Филипп зачарованно смотрел на нее. Его взгляд пробежал по карте с востока на запад, от Геркулесовых Столбов до просторов скифских степей, от Босфора до Кавказа, от Египта до Сирии.
Царь коснулся ее пальцем, словно боясь дотрагиваться, и стал разыскивать страны, дружественные и вражеские. С горящими глазами он узнал город, который сам недавно основал во Фракии и который носил его имя — Филиппополь. И впервые со всей ясностью Филипп увидел обширность своих владений.
На восток и на север карта переходила в ничто, а далеко на юге раскинулись нескончаемые пески ливийцев и гарамантов.
Сбоку на столе лежали многочисленные листы папируса с предварительными набросками. Филипп пробежал некоторые и задержался на одном чертеже, изображавшем всю землю целиком.

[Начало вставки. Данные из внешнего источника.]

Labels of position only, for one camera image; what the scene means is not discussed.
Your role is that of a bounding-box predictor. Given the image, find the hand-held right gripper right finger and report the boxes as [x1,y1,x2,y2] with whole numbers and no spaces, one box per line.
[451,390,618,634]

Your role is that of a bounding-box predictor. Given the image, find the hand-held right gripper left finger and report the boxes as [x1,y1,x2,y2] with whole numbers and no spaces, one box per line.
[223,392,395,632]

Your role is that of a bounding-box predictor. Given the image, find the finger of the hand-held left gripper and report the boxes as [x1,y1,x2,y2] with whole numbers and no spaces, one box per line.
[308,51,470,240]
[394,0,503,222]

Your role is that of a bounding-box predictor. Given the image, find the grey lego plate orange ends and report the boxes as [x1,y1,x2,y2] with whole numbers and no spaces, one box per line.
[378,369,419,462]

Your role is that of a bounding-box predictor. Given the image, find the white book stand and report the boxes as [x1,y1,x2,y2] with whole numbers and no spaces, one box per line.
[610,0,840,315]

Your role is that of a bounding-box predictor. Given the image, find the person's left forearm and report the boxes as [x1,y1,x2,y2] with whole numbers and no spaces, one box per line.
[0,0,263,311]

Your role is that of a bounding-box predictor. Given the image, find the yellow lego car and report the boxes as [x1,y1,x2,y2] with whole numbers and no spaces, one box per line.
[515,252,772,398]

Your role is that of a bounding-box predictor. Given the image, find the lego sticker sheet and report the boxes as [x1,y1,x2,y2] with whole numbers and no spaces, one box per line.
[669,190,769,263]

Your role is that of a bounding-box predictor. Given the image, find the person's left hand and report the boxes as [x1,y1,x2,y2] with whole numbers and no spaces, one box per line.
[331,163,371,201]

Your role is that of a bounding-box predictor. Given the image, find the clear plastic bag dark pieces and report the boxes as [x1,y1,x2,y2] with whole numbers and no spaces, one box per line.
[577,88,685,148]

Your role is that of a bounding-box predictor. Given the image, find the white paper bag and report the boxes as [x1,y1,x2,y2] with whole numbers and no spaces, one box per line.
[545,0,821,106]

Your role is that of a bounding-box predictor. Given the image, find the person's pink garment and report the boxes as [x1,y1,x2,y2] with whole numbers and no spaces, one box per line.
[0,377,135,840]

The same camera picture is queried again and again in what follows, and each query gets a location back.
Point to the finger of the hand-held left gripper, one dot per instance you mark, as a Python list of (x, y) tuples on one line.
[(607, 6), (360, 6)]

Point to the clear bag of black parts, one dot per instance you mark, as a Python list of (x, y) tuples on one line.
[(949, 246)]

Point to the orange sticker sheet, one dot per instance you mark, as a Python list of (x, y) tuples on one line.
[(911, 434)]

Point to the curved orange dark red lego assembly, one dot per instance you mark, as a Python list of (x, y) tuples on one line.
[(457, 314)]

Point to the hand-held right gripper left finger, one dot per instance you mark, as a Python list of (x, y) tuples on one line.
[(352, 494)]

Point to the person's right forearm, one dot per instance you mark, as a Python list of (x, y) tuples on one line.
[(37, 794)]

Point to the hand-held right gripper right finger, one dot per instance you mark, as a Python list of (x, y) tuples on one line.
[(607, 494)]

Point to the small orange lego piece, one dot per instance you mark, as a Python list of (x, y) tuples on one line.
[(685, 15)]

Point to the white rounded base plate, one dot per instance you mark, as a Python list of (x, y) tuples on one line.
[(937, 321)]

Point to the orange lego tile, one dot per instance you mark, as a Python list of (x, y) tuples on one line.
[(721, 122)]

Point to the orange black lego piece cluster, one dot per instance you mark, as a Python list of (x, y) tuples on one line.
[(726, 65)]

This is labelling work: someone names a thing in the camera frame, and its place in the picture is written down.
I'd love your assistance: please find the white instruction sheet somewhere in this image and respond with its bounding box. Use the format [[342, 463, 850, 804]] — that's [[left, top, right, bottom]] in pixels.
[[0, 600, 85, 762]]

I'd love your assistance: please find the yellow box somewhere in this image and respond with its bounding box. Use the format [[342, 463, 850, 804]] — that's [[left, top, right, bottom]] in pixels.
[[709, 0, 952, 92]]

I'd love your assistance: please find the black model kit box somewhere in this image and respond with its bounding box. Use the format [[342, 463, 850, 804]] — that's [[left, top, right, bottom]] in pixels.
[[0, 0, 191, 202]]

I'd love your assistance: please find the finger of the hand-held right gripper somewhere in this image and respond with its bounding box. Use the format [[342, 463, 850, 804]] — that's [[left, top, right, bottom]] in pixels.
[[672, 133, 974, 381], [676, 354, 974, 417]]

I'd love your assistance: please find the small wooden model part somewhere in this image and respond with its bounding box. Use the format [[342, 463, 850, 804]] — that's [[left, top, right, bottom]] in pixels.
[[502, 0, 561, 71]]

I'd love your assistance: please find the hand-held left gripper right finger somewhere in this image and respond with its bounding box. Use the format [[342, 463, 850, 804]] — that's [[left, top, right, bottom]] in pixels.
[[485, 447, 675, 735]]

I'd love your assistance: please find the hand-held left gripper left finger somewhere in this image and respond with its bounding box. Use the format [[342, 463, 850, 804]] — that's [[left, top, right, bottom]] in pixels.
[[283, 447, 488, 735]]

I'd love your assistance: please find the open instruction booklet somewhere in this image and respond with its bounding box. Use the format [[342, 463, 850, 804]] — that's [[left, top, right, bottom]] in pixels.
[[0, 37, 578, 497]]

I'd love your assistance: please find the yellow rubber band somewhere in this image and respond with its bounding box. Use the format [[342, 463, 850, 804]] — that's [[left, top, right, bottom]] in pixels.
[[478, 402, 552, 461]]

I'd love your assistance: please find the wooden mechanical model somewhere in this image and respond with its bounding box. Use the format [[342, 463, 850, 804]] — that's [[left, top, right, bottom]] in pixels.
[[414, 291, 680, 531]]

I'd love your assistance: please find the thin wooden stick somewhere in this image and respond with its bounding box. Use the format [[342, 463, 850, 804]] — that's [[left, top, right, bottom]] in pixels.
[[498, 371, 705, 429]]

— Стало быть, ты думаешь, что она круглая? — спросил он у Аристотеля.
— Не думаю. Я уверен в этом, — возразил философ. — Ведь тень, которую земля отбрасывает на луну во время затмений, круглая. И если смотреть на корабль, удаляющийся из порта, сначала исчезнет его корпус, а потом мачта. А если смотришь на приближающийся корабль, они появляются в обратном порядке.
— А что вот здесь, внизу? — спросил царь, указывая на область, помеченную надписью «антиподы».
— Этого никто не знает. Но правдоподобно предположить, что там находятся земли, похожие на поверхность, где живем мы. Это вопрос равновесия. Проблема в том, что мы пока не знаем, как далеко простираются северные области.
Александр задумчиво направил взгляд на провинции бескрайней державы, которая, как ему говорили, протянулась от Эгейского моря до Индии, и ему вспомнились вдохновенные слова, которыми три года назад персидские гости описывали свою родину.